## TO DO
Please restate the lines shown below exactly, every one of them.
──────── SOURCE DATA
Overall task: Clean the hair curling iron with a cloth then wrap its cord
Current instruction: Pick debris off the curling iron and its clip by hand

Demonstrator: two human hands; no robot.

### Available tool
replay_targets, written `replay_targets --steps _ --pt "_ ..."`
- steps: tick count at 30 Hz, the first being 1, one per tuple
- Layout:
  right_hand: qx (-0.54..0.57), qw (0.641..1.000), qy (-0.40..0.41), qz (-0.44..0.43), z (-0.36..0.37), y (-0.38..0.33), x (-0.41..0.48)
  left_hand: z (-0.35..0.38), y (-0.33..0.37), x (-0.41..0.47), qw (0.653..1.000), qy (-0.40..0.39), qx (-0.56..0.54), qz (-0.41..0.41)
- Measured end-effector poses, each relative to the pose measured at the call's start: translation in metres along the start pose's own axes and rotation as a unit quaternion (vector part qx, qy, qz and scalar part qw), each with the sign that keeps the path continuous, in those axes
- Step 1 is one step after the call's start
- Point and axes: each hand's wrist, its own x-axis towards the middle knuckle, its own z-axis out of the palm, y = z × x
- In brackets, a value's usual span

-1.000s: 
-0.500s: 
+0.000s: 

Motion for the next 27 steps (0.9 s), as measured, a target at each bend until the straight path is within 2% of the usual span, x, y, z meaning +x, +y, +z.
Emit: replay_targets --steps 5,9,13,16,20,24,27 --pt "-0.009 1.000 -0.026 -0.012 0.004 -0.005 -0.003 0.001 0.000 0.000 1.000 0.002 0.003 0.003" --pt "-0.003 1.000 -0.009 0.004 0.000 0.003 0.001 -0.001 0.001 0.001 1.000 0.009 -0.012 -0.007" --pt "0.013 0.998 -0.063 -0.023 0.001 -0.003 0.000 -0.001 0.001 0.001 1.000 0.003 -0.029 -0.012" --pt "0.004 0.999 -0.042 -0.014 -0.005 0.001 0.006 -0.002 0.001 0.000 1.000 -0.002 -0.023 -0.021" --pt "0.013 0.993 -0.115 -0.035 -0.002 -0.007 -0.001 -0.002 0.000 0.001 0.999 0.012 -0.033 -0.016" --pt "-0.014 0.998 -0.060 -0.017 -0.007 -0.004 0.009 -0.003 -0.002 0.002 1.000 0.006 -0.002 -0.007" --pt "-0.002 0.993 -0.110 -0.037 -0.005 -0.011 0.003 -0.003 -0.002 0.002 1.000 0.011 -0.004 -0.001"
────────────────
## REPLY TO THE EXERCISE
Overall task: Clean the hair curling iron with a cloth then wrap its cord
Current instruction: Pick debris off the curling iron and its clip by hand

Demonstrator: two human hands; no robot.

### Available tool
replay_targets, written `replay_targets --steps _ --pt "_ ..."`
- steps: tick count at 30 Hz, the first being 1, one per tuple
- Layout:
  right_hand: qx (-0.54..0.57), qw (0.641..1.000), qy (-0.40..0.41), qz (-0.44..0.43), z (-0.36..0.37), y (-0.38..0.33), x (-0.41..0.48)
  left_hand: z (-0.35..0.38), y (-0.33..0.37), x (-0.41..0.47), qw (0.653..1.000), qy (-0.40..0.39), qx (-0.56..0.54), qz (-0.41..0.41)
- Measured end-effector poses, each relative to the pose measured at the call's start: translation in metres along the start pose's own axes and rotation as a unit quaternion (vector part qx, qy, qz and scalar part qw), each with the sign that keeps the path continuous, in those axes
- Step 1 is one step after the call's start
- Point and axes: each hand's wrist, its own x-axis towards the middle knuckle, its own z-axis out of the palm, y = z × x
- In brackets, a value's usual span

-1.000s: 
-0.500s: 
+0.000s: 

Motion for the next 27 steps (0.9 s), as measured, a target at each bend until the straight path is within 2% of the usual span, x, y, z meaning +x, +y, +z.
Emit: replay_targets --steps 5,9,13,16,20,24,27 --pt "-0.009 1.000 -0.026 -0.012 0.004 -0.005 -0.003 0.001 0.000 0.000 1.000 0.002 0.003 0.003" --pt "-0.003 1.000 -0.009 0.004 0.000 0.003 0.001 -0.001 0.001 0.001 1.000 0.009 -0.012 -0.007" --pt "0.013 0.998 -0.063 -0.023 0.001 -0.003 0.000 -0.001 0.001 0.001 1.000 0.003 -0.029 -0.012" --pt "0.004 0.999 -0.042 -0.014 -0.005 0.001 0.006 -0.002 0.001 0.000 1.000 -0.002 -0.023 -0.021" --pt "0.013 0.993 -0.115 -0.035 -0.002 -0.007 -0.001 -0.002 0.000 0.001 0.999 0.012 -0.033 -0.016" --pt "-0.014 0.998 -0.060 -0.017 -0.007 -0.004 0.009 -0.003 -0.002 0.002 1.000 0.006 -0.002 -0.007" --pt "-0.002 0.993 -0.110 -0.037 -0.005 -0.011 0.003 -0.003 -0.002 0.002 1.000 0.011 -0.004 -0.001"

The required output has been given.